Scan the entries for lines with the word "picture" and copy those lines.
++++ Listed entries
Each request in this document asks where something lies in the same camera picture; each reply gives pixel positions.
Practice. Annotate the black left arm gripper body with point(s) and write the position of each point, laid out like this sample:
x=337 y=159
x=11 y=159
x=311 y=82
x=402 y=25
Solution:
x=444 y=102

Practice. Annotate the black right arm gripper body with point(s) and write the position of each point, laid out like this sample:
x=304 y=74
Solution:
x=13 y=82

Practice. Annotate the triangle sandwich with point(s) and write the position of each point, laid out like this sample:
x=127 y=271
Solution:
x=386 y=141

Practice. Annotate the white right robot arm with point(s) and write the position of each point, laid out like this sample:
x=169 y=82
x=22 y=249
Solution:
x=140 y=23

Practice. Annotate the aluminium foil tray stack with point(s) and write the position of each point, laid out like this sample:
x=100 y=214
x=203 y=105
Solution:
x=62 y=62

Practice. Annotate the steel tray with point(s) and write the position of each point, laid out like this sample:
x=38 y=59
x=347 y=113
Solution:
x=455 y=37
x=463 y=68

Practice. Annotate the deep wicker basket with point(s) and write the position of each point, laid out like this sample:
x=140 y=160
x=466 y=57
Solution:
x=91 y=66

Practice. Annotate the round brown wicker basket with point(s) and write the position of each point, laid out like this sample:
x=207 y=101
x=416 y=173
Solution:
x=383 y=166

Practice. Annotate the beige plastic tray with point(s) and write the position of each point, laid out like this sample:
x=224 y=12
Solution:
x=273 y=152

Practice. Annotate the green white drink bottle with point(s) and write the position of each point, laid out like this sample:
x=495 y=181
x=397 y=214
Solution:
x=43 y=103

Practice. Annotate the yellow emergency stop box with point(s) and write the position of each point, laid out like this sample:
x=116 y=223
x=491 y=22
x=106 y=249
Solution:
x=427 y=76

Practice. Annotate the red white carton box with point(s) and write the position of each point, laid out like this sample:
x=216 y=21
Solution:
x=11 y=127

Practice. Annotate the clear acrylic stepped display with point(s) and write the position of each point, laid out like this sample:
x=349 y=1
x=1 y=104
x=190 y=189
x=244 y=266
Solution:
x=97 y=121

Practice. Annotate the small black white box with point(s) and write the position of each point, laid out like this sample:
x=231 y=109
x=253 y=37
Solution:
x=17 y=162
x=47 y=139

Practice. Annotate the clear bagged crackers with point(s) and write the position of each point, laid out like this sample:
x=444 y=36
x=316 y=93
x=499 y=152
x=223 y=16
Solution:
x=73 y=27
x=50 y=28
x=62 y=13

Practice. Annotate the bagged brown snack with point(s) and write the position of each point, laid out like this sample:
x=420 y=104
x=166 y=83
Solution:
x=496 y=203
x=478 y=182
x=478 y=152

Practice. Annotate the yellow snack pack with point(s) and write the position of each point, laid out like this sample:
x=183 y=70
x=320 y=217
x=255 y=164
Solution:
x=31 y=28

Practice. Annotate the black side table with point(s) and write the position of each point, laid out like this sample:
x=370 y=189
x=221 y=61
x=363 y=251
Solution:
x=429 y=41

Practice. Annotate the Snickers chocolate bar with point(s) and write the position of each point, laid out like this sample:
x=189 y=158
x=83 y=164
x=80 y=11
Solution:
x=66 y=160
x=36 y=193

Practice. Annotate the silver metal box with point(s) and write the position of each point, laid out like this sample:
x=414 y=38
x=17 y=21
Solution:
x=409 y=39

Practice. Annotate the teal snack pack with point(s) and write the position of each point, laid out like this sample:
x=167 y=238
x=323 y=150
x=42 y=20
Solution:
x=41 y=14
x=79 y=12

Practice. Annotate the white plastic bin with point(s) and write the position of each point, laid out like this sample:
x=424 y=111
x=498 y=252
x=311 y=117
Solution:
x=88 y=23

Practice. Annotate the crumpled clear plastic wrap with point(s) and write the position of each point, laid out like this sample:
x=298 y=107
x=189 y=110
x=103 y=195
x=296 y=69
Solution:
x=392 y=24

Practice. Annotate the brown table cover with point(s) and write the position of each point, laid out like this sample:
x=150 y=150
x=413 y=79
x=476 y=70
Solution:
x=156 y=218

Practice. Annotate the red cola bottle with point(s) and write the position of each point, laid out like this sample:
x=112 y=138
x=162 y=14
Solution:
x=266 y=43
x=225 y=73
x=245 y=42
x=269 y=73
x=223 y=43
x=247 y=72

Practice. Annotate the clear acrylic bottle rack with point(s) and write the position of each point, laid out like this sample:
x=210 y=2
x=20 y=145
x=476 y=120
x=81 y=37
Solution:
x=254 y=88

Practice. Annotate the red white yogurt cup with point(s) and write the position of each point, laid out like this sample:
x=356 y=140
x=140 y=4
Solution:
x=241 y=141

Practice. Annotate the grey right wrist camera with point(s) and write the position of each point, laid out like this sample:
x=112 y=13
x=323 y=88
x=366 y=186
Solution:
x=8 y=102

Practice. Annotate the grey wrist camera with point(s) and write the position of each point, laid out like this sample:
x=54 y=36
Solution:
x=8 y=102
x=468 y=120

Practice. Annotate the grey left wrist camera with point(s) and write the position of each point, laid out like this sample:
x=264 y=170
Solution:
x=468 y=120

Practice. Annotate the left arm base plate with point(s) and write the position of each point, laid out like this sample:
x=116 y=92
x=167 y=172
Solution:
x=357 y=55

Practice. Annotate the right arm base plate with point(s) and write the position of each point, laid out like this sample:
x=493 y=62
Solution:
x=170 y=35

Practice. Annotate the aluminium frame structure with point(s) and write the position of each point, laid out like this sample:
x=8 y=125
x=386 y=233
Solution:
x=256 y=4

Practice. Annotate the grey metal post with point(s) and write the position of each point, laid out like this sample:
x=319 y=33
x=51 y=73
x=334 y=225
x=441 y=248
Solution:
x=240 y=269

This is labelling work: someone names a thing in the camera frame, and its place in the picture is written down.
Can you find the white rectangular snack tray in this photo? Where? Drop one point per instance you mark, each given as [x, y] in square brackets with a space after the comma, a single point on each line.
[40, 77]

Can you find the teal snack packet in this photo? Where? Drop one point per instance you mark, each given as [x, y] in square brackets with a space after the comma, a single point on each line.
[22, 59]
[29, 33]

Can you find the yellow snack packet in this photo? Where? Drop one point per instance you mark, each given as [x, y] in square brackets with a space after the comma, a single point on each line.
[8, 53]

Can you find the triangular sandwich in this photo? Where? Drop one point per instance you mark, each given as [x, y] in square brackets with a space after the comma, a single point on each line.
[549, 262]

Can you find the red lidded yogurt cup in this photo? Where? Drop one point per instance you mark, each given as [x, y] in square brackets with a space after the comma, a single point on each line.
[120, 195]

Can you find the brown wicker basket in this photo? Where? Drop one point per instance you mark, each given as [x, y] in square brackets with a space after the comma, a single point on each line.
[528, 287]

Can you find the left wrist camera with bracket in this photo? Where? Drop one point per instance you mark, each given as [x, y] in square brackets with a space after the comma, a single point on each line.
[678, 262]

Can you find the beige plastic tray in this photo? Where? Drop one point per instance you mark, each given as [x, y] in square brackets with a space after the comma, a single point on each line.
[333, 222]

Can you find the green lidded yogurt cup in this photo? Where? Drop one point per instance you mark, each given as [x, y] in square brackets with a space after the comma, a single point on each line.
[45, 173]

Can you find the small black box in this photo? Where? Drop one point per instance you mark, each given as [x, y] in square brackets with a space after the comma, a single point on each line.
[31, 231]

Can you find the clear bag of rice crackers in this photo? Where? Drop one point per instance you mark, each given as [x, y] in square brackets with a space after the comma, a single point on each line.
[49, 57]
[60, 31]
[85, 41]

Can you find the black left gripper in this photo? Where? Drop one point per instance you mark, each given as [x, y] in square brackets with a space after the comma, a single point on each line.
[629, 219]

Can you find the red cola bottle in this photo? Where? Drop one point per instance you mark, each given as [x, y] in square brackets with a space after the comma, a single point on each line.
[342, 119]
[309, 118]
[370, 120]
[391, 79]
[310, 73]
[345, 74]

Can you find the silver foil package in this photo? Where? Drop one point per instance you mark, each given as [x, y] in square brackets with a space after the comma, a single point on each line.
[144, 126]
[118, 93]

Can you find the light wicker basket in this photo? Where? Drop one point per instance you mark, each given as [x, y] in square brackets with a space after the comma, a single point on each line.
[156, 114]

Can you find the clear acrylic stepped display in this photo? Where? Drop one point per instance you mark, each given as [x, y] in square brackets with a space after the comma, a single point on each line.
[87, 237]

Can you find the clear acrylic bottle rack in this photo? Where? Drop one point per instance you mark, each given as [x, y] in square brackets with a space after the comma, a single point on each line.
++++++++
§ Output
Each request in this document asks where something lies in the same camera picture; each reply gives pixel positions.
This is labelling work: someone names a thing in the camera frame, and its place in the picture is written down.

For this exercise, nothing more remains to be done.